Hence, there were people at the reunion who had remained in town for the last 40 years but had not seen each other because high school was but a circumstance, a time and place experience, not necessarily an interpersonal one. Both can enrich each other, but that doesn’t mean they always will.
Maybe this is a warning for us as we engage with each other remotely, both at work and in our personal lives. Work, like school, is a time and place experience, and can lend itself to remote interaction.
But good and close personal relationships help make work and school better, and relationships necessitate in-person contact, or at least most of them do. In-person contact with friends, family, and co-workers deepens mutual understanding and enriches relationships. Lacking the full richness of in-person communication, it is that much more difficult to build mutual understanding.
What better illustration of this situation do we have than our recent pandemic? Isolation and lockdowns increased our fear of death from disease by adding anxiety. Isolation also damaged our interpersonal relationships with everyone. Just as a lack of practice with a musical instrument leads to a decay in skill, so too did our social skills decline with lack of practice. At that point we just needed one bad happenstance to make everything that much worse.5
But we were already getting rusty at social skills before “the plague” with worrying implications, especially for children.6 I ride the bus to work every day. The people sitting next to me are remote in the sense that their heads are bowed down towards their phones. But for the occasional shuffle one would think I ride alone, as I ride in silence.
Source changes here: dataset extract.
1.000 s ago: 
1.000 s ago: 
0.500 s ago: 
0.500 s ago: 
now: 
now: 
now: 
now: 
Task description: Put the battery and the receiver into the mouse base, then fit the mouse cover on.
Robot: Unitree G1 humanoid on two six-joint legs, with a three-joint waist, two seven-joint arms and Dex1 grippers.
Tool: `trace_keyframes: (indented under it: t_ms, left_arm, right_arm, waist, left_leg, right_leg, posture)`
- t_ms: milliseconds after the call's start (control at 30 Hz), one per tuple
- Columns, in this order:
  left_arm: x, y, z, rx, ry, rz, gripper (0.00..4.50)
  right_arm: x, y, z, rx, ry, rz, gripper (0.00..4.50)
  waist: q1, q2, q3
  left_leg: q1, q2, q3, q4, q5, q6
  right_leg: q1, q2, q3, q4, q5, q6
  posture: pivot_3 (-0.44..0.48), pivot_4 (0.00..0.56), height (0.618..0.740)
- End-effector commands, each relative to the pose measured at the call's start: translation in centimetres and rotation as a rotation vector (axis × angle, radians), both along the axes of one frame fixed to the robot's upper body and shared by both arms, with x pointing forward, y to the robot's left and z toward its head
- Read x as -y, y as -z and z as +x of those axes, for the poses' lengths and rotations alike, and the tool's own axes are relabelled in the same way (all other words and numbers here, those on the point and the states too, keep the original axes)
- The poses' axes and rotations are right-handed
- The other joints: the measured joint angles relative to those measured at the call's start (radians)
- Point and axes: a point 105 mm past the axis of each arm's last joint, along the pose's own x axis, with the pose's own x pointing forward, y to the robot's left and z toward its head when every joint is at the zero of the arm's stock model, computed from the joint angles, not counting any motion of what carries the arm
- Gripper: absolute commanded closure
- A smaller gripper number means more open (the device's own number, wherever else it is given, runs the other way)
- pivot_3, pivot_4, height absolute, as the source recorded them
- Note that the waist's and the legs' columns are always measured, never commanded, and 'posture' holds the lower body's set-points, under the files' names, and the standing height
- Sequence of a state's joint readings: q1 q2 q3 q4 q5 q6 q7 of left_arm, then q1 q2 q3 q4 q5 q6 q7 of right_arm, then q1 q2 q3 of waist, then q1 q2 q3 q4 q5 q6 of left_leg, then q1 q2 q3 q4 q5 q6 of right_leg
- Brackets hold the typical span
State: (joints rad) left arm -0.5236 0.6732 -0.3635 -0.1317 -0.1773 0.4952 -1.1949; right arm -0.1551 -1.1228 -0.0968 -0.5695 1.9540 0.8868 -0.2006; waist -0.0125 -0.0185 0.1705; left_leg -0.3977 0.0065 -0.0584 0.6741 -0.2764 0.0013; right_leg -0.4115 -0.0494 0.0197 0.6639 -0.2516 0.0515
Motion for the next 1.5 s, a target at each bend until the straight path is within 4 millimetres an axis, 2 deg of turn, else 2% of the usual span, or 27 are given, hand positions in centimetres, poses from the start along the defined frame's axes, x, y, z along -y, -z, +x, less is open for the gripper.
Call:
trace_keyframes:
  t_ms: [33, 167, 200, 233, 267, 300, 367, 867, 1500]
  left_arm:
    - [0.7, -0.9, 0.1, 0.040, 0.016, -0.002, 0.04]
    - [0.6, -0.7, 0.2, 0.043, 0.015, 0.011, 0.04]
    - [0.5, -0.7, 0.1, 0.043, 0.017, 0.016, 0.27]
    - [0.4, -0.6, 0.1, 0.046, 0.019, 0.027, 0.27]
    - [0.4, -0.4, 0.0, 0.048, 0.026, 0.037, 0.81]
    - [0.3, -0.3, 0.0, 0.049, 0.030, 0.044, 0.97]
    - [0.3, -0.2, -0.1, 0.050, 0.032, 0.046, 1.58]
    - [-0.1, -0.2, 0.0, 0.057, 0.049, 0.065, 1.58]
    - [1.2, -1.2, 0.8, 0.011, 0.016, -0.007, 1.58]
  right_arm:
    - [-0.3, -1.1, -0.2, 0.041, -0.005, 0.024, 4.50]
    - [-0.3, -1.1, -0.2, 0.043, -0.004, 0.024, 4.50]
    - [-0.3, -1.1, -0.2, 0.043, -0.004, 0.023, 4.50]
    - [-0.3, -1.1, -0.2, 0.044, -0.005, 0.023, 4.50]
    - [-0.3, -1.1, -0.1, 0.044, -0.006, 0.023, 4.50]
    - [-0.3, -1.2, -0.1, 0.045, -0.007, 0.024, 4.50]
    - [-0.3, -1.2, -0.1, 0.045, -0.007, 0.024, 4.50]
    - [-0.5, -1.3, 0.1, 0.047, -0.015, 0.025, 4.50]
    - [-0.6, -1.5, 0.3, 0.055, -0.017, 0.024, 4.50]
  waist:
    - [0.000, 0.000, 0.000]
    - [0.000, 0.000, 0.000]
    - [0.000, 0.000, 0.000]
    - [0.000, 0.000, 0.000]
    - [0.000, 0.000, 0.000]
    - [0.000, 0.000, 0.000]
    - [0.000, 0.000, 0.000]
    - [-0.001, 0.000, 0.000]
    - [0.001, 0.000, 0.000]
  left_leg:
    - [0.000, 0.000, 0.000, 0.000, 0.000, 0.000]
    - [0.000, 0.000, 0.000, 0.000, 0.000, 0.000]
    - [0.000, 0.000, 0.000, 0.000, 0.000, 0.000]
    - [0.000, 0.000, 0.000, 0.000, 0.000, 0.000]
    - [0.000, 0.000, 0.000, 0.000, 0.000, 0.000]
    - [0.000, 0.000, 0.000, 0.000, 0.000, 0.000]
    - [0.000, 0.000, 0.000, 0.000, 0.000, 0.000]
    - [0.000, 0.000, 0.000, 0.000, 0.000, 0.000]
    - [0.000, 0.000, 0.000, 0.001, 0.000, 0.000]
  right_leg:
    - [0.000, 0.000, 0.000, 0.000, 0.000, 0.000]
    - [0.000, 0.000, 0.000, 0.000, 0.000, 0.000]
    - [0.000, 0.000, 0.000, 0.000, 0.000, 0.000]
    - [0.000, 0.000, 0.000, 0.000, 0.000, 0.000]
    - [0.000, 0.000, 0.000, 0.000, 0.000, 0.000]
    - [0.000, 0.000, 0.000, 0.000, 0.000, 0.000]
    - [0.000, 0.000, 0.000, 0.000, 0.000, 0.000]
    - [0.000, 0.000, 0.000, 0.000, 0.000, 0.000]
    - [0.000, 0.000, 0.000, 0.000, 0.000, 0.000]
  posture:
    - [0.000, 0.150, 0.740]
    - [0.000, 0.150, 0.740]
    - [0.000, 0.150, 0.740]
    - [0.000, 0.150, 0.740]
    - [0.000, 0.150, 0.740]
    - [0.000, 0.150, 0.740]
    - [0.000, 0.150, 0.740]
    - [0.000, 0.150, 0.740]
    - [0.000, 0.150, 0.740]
There are plenty of people on the bus, but no one is present.
The tools that give us the power to connect remotely and work remotely also have the power to isolate us. One need not be distant to be remote. This is not good for interpersonal dynamics.
The best connections we make in life are in-person. The day may come when our phones are implanted neural interfaces and the issue of locality being a precondition for full human communication is rendered moot as we “Borg” ourselves.7 That day is not today.
We should socialize and work in-person as much as possible. It’s good for us. But if we do take advantage of remote work, let us at least give respect to the people in our presence by putting our phones down and face towards them. We all deserve that.
And my class reunion? It was a great success.
Some there had been friends since grade school and had stayed in touch, and it showed. Some had been separated from close friends for a long time and were reunited, and it showed. Some, like me, made new connections with past classmates that were now new friends, and it showed.
We had been remote, but together we made connections.